Data records ::
=== Section Start ===

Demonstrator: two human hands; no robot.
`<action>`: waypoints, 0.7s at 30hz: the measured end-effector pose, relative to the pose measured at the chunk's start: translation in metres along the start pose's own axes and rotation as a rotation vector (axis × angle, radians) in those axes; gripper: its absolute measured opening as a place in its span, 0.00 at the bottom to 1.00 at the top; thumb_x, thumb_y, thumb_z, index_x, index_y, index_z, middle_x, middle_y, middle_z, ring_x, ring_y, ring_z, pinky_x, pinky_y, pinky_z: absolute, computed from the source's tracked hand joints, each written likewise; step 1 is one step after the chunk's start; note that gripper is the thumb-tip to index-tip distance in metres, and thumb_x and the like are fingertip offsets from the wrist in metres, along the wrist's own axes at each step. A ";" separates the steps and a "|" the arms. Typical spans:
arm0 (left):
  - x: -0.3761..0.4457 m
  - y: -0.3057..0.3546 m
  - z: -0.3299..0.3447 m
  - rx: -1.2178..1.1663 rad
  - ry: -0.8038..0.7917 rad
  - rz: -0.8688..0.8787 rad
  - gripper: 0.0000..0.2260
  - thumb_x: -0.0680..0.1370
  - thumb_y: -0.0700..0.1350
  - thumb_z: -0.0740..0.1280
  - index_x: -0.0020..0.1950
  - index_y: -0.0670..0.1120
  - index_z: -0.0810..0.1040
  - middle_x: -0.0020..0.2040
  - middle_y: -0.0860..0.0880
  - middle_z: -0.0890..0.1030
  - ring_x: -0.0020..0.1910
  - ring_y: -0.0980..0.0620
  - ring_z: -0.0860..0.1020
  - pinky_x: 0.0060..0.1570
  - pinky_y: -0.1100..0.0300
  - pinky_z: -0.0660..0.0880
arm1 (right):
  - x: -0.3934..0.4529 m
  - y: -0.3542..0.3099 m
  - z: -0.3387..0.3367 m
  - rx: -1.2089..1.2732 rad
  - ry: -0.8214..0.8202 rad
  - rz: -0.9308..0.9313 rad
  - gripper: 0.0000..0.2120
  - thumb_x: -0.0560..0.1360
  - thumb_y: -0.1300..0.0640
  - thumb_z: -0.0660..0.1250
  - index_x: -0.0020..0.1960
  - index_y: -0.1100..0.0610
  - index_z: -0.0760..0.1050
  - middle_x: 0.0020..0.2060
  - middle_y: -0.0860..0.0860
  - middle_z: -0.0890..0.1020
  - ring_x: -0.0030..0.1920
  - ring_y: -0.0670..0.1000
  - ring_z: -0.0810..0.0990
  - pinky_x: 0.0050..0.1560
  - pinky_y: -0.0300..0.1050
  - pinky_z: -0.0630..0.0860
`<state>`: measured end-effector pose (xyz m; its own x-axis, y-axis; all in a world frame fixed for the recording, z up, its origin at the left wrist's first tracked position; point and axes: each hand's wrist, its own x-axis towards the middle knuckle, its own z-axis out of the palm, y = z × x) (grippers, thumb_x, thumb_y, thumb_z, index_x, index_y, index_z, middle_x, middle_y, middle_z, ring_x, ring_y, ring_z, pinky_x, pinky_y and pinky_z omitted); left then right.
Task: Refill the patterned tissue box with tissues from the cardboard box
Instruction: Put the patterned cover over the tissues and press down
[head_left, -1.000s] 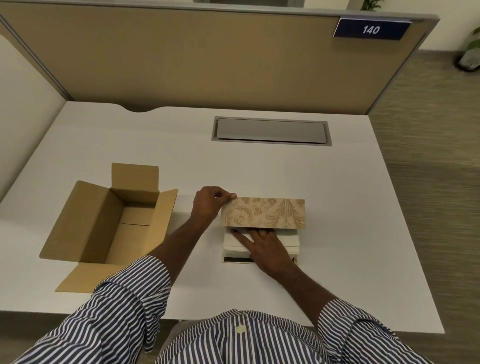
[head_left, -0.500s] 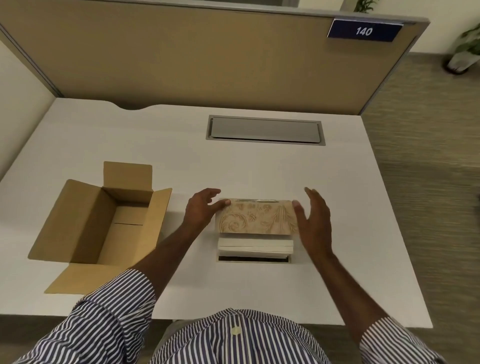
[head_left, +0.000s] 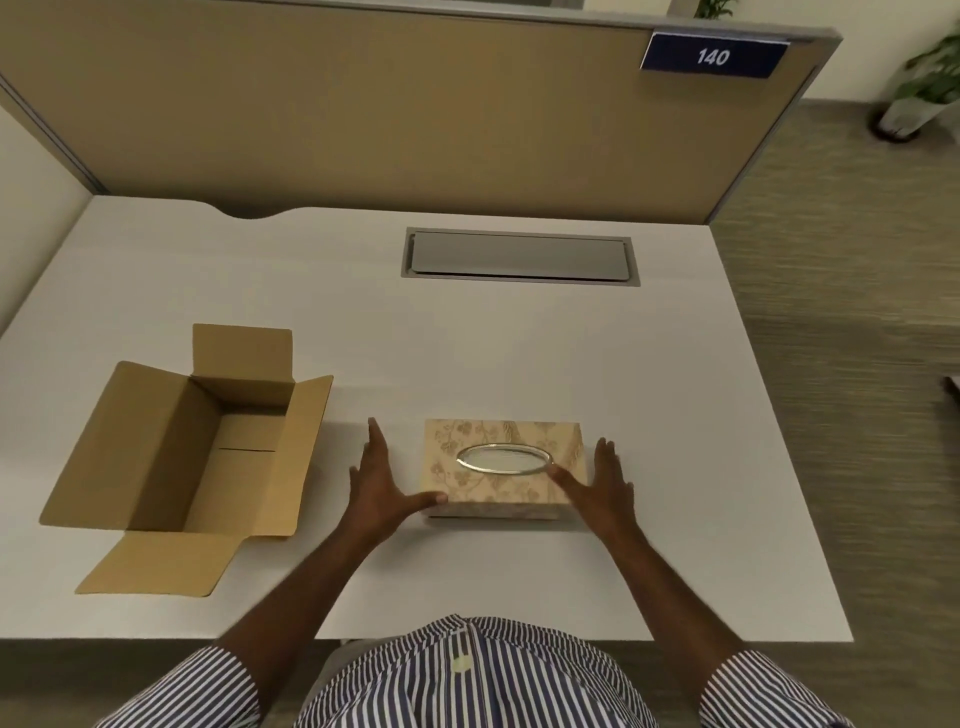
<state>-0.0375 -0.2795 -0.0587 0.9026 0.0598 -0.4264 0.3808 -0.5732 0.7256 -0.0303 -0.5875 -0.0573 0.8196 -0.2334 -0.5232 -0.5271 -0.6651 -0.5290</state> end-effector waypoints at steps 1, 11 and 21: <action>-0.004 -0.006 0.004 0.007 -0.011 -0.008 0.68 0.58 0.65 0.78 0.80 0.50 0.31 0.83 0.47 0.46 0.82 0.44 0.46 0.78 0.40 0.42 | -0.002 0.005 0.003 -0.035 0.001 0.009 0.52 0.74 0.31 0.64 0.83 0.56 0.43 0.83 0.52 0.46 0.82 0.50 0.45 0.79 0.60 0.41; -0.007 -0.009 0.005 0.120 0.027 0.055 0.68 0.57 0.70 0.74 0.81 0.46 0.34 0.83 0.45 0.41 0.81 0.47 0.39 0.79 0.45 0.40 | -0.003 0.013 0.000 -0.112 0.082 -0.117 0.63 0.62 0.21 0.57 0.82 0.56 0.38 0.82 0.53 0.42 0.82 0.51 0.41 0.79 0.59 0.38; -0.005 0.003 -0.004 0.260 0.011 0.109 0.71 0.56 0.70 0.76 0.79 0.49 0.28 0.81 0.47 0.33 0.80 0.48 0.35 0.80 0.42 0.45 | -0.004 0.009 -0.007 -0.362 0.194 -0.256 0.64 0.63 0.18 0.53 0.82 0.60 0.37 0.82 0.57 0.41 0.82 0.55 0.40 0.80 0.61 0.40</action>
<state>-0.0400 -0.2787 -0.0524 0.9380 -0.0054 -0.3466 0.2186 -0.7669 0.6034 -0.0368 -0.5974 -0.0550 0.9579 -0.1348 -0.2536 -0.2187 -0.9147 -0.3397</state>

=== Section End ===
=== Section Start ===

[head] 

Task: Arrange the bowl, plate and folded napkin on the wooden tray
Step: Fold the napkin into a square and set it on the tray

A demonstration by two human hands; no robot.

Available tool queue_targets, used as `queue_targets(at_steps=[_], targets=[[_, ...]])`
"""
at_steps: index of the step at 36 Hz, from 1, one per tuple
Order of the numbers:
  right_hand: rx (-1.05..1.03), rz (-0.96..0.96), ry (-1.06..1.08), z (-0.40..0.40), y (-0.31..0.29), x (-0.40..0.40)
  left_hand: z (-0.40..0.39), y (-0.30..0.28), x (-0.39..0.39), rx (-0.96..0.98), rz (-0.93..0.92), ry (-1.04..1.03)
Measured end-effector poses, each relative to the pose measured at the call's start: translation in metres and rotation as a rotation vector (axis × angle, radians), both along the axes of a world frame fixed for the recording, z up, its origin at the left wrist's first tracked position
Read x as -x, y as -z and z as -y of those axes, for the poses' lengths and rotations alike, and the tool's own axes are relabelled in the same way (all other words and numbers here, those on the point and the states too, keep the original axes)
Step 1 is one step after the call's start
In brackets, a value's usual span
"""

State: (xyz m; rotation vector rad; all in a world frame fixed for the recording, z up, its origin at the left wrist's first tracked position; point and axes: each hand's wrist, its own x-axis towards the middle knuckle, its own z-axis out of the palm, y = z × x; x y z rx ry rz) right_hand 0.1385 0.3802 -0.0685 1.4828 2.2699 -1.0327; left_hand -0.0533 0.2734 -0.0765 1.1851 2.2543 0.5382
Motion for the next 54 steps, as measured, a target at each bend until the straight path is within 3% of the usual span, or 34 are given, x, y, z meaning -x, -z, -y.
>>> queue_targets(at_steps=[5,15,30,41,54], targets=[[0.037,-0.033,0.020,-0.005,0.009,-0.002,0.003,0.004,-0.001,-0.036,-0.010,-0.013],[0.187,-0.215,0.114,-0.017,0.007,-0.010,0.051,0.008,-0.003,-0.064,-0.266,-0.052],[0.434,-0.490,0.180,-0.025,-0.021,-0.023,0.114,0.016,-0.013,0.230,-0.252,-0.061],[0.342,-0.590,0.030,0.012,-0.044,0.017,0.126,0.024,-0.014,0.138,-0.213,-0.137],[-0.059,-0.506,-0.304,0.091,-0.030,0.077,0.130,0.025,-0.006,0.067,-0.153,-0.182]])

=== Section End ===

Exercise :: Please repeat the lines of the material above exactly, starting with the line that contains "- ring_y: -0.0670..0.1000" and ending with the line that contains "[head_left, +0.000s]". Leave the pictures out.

Result of the task ::
  - ring_y: -0.0670..0.1000
  - ring_z: -0.0810..0.0990
  - pinky_x: 0.0050..0.1560
  - pinky_y: -0.0300..0.1050
  - pinky_z: -0.0630..0.0860
`<state>`: measured end-effector pose (xyz m; its own x-axis, y-axis; all in a world frame fixed for the recording, z up, its origin at the left wrist's first tracked position; point and axes: each hand's wrist, its own x-axis towards the middle knuckle, its own z-axis out of the palm, y = z × x) (grippers, thumb_x, thumb_y, thumb_z, index_x, index_y, index_z, middle_x, middle_y, middle_z, ring_x, ring_y, ring_z, pinky_x, pinky_y and pinky_z omitted); left then right.
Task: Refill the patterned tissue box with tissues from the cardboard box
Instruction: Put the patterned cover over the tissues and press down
[head_left, -1.000s] 
[head_left, -0.500s] 
[head_left, +0.000s] 

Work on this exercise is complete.